D’après un ouvrage à venir rédigé par un journaliste de « Libération », le dirigeant actuel du Rassemblement national faisait partie des employés fictifs. Ceux-ci étaient rémunérés par l’Union européenne mais travaillaient effectivement pour le parti politique. Le procès, où Marine Le Pen est attendue comme prévenue, commencera à la fin du mois de septembre.
Bien qu’il ne soit pas parmi les accusés, Jordan Bardella se trouve néanmoins au centre d’une polémique grandissante. Dans un ouvrage qui doit être publié le 13 septembre, l’actuel président du Rassemblement national (RN) est accusé d’avoir participé à la création de « fausses preuves de travail » pour « tromper la justice et justifier » son poste d’assistant parlementaire européen. Selon le journaliste Tristan Berteloot, auteur du livre et journaliste pour Libération, « le jeune partisan de Le Pen était payé par l’Union européenne mais employé par le Rassemblement national ».
Marine Le Pen devra répondre à la justice à partir du 30 septembre, aux côtés de 26 autres individus, ainsi que du RN en tant que personne morale. Le but est d’élucider des soupçons de détournements de fonds européens entre 2004 et 2016. Les accusés sont soupçonnés d’avoir mis en place un système où l’UE rémunérait des assistants de députés européens qui travaillaient en réalité pour le parti endetté. Marine Le Pen, qui nie toujours ces accusations, se voit visée pour détournement de fonds publics et complicité, pouvant entraîner une peine de cinq ans d’inéligibilité.
Jordan Bardella n’est pas inclus parmi les anciens assistants parlementaires poursuivis dans cette affaire. Cependant, dans l’enquête intitulée La Machine à gagner, son nom apparaît dans l’organigramme du Front national de février 2015, ce qui a « poussé le Parlement européen à alerter la justice française ». Le dirigeant actuel du RN y est décrit comme « chargé de mission » auprès de Florian Philippot, alors vice-président du parti, pendant qu’il était censé être l’assistant parlementaire de l’eurodéputé Jean-François Jalkh.
« Un salaire de 1 200 euros net par mois »
Pour cette mission de « quatre mois et demi », Jordan Bardella a « reçu un salaire mensuel de 1 200 euros nets », soit un total de « 10 444 euros » financé par l’Union européenne, d’après le journaliste de Libération. Selon l’ancien député européen Aymeric Chauprade, désormais en désaccord avec le RN, Jordan Bardella n’a jamais réellement « exercé ses fonctions » d’assistant parlementaire, rapporte le journal.
À la fin de 2017, deux ans après que l’enquête a été ouverte par le parquet français, l’équipe de Jordan Bardella, alors porte-parole du RN et futur candidat aux européennes de 2019, aurait « préparé un dossier de preuves fictives, antidaté à la période où il était employé comme assistant », écrit Tristan Berteloot. Ce dossier comprend une revue de presse régionale « couvrant la période du contrat » d’assistant parlementaire de février à juin 2015, destinée à informer Jean-François Jalkh des événements régionaux. Toutefois, selon Libération, « la date de recherche » sur ces documents a été masquée avec de « la correction fluide ». Bardella y aurait inscrit à la main des mots comme « politique locale », « divers », « société », ajoute le journal.
Libération cite également un message d’un stagiaire travaillant pour l’avocat belge Ghislain Dubois, qui aurait confessé lors d’une conversation électronique avec d’anciens membres du parti qu’il avait « créé de faux dossiers pour des assistants n’ayant jamais travaillé pour le Parlement européen ». Ghislain Dubois n’a pas pu être joint immédiatement pour réagir, selon l’AFP.
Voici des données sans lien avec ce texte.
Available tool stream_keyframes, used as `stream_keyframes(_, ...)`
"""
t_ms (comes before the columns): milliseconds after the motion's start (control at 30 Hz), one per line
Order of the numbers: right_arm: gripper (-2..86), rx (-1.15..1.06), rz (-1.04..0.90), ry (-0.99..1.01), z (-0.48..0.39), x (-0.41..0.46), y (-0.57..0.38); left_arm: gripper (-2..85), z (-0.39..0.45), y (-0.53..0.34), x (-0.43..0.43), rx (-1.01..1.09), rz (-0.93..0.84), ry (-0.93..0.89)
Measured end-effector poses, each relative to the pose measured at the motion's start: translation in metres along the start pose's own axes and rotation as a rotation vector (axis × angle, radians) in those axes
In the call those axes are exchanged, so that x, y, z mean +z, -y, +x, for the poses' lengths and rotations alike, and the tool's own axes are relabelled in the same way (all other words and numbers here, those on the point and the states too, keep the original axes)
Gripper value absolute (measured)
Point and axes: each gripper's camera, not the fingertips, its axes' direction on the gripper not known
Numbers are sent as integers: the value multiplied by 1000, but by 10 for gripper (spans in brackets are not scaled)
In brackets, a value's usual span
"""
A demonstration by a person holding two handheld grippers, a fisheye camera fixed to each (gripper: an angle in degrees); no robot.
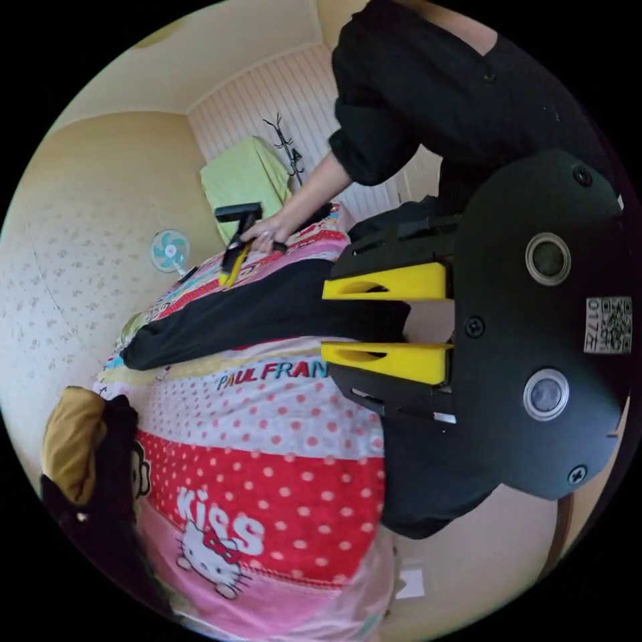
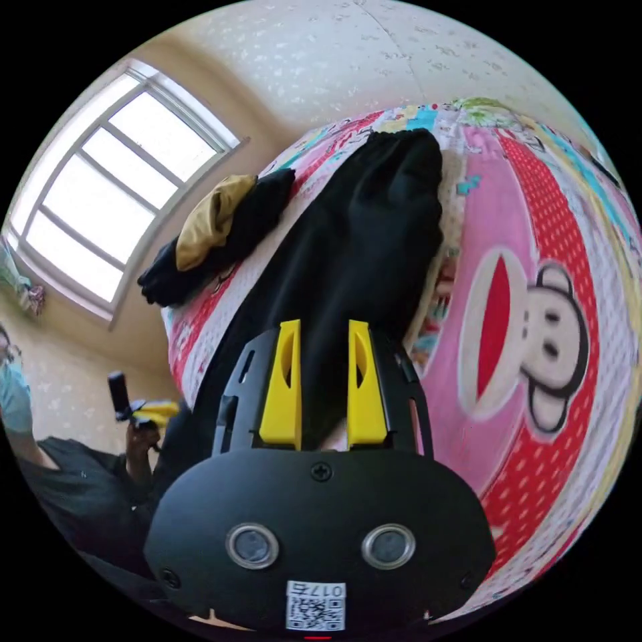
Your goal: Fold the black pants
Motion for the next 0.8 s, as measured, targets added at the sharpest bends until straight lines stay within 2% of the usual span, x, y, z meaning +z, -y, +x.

Jordan Bardella réagit et dénonçe des « accusations mensongères »
Dans un communiqué publié lundi par le RN, « Jordan Bardella rejette catégoriquement » ces « accusations mensongères ». Le parti défend en affirmant qu’« alors qu’il était encore étudiant, Jordan Bardella a été employé à mi-temps, du 16 février au 30 juin 2015, pour un salaire de 1 200 euros nets, comme assistant parlementaire local pour l’eurodéputé Jean-François Jalkh, et a accompli ses tâches sans aucune irrégularité, conformément aux règles du Parlement européen et à la législation française ».
Le RN précise en outre que « ni le Parlement européen, ni l’Office européen de lutte anti-fraude (OLAF), ni la justice française, n’ont trouvé d’éléments à reprocher après avoir interrogé Jean-François Jalkh. Aucun justificatif n’a été demandé, et a fortiori, aucun document n’a été transmis à la justice ». Le parti conclut en soulignant que « nul ne sera dupé par cette tentative grossière de déstabilisation » à trois semaines de l’ouverture du procès. En 2018, le Parlement européen a estimé son préjudice à 6,8 millions d’euros.